2CT2-2-EtO

Clinical data
- Other names: 2CT2-2EtO; 2-Ethoxy-4-ethylthio-5-methoxyphenethylamine
- Routes of administration: Oral, intranasal
- Drug class: Serotonergic psychedelic; Hallucinogen
- ATC code: None;

Pharmacokinetic data
- Onset of action: "Very quick"
- Duration of action: 5–9 hours

Identifiers
- IUPAC name 2-(2-ethoxy-4-ethylsulfanyl-5-methoxyphenyl)ethanamine;
- PubChem CID: 57498520;

Chemical and physical data
- Formula: C_{13}H_{21}NO_{2}S
- Molar mass: 255.38 g·mol^{−1}
- 3D model (JSmol): Interactive image;
- SMILES CCOC1=CC(=C(C=C1CCN)OC)SCC;
- InChI InChI=1S/C13H21NO2S/c1-4-16-11-9-13(17-5-2)12(15-3)8-10(11)6-7-14/h8-9H,4-7,14H2,1-3H3; Key:KVHWZNAVMLBLMV-UHFFFAOYSA-N;

= 2CT2-2-EtO =

2CT2-2-EtO, also known as 2-ethoxy-4-ethylthio-5-methoxyphenethylamine, is a psychedelic drug of the phenethylamine, 2C, and TWEETIO families related to 2C-T-2. It is the derivative of 2C-T-2 in which the methoxy group at the 2 position has been replaced with an ethoxy group.

According to Alexander Shulgin in his book PiHKAL (Phenethylamines I Have Known and Loved) and other publications, 2CT2-2-EtO has a "completely effective" dose of 50 mg orally, a typical dose of 10 mg intranasally but with considerable variation between individuals, and a duration of 5 to 6 hours or of 9 hours.
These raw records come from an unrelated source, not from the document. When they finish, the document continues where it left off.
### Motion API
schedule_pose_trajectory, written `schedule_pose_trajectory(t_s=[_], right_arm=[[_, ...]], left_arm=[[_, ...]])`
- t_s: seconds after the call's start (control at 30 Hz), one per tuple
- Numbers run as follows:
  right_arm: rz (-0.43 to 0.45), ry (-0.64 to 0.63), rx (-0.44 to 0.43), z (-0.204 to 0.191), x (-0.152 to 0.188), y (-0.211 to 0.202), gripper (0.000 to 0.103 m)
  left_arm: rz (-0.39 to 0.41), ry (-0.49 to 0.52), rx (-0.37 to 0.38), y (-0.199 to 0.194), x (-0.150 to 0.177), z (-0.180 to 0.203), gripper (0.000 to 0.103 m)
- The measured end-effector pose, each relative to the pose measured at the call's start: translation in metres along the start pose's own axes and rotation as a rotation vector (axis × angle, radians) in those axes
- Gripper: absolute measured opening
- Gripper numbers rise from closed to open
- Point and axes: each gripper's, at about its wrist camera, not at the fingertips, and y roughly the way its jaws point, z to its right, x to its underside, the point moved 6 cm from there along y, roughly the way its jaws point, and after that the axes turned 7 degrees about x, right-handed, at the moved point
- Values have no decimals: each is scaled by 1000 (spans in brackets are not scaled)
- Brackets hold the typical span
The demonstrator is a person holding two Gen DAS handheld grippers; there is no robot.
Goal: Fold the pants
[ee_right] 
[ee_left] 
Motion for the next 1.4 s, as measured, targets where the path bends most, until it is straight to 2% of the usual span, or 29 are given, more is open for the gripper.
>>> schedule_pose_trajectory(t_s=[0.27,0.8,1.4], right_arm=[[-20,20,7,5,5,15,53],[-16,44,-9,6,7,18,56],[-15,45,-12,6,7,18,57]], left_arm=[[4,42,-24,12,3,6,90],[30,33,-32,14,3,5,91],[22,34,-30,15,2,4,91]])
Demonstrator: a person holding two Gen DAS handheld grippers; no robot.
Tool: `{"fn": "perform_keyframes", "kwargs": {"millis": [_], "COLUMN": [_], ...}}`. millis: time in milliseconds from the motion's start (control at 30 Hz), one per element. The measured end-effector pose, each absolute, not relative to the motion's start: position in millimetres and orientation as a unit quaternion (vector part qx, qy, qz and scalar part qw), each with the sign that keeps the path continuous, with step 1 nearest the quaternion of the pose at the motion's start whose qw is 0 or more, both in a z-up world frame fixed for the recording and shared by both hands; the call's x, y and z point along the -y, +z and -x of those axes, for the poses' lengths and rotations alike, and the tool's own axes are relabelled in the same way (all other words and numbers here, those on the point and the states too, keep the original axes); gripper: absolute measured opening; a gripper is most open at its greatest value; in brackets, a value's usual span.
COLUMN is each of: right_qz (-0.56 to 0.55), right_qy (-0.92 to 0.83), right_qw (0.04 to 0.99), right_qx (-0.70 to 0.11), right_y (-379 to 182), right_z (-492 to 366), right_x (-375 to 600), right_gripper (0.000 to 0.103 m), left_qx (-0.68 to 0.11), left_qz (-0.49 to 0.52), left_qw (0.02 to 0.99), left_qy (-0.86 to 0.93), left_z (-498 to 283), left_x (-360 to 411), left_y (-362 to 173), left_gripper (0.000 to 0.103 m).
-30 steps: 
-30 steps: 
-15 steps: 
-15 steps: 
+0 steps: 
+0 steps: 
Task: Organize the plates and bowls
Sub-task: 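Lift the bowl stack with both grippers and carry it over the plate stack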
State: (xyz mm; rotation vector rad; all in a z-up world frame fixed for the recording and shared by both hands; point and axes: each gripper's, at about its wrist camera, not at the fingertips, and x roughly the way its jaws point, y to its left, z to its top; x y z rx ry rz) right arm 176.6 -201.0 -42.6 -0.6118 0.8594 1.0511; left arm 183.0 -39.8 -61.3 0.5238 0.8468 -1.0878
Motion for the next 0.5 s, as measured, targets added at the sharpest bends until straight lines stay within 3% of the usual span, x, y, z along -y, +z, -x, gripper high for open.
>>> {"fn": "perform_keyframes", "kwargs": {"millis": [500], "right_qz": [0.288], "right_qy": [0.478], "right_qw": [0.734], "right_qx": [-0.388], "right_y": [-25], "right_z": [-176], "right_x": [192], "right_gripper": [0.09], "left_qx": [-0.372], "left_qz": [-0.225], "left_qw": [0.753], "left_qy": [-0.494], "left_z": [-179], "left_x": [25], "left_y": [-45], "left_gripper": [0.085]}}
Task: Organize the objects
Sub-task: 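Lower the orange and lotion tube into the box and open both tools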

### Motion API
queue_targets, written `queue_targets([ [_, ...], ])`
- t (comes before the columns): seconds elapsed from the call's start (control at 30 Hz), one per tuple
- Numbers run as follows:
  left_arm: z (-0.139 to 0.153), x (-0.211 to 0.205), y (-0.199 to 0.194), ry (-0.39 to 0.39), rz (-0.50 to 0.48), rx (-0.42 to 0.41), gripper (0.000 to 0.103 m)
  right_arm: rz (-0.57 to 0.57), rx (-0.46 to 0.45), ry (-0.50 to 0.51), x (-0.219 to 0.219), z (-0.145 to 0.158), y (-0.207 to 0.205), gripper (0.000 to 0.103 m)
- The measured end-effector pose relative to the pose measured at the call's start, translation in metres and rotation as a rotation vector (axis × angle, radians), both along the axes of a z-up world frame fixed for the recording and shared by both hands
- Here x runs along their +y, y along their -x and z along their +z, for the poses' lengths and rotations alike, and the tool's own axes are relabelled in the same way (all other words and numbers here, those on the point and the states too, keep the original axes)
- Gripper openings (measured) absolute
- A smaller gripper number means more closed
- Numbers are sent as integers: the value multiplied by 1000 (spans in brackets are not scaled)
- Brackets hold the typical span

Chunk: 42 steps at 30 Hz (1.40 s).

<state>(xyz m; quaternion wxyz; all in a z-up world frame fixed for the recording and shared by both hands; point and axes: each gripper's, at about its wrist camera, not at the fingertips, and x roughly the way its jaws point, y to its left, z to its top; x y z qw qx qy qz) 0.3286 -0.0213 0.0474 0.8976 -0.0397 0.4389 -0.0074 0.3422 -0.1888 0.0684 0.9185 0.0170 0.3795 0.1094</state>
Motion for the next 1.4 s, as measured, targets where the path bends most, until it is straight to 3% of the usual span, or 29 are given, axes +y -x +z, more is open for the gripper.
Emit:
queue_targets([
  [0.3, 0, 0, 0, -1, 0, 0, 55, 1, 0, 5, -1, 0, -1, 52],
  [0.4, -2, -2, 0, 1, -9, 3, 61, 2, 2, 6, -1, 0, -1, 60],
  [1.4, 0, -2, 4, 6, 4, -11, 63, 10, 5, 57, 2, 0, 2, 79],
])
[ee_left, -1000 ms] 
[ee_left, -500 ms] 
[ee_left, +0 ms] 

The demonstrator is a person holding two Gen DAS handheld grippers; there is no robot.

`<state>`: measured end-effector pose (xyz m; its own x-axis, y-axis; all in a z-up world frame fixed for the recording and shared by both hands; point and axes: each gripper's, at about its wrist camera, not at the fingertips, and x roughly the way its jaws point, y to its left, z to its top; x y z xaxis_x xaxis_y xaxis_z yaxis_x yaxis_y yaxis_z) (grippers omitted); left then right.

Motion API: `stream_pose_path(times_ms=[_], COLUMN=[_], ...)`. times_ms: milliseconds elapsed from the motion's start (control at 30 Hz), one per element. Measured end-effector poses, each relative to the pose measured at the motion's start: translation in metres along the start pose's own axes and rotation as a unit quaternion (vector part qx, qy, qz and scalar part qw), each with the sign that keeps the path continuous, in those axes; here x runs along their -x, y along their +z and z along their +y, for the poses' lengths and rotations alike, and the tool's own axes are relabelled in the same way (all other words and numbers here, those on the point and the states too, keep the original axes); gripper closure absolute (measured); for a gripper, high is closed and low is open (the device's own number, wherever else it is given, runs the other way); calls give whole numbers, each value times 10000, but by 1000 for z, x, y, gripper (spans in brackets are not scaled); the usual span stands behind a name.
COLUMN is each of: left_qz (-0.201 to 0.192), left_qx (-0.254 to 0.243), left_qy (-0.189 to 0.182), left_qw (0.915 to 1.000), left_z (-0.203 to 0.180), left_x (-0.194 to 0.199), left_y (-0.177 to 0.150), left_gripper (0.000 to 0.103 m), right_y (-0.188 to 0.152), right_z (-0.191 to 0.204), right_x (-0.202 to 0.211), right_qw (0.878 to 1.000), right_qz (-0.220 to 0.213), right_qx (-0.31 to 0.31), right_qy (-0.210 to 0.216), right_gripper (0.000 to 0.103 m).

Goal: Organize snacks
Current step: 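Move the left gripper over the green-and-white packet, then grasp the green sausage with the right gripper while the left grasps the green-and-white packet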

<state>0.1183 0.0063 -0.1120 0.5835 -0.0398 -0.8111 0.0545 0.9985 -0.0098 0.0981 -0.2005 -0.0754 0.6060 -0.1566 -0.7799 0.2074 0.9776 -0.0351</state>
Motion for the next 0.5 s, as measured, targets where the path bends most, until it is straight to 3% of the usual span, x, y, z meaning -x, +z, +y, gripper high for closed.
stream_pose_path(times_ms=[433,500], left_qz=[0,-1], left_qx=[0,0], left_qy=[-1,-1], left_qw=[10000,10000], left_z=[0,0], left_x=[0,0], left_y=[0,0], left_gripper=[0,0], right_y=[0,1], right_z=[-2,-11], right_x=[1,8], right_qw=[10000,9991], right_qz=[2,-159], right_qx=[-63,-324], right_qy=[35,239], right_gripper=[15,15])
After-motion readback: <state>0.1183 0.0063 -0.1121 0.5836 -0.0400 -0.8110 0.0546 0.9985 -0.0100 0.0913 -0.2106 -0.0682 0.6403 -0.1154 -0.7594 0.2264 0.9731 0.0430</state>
Its onset is said to be "very quick". The effects of 2CT2-2-EtO have been reported to include blurred vision, intense closed-eye visuals, generation of a pleasant and contemplative mood, restless sleep, and weird dreams. Due to the large ~5-fold increase in potency when taken intranasally instead of orally, 2CT2-2-EtO may undergo substantial first-pass metabolism with oral administration.

The chemical synthesis of 2CT2-2-EtO has been described.

2CT2-2-EtO was first described in the literature by Shulgin in PiHKAL in 1991. It was developed and tested by Darrell Lemaire, with publication via personal communication with Shulgin. The drug is a controlled substance in Canada under phenethylamine blanket-ban language.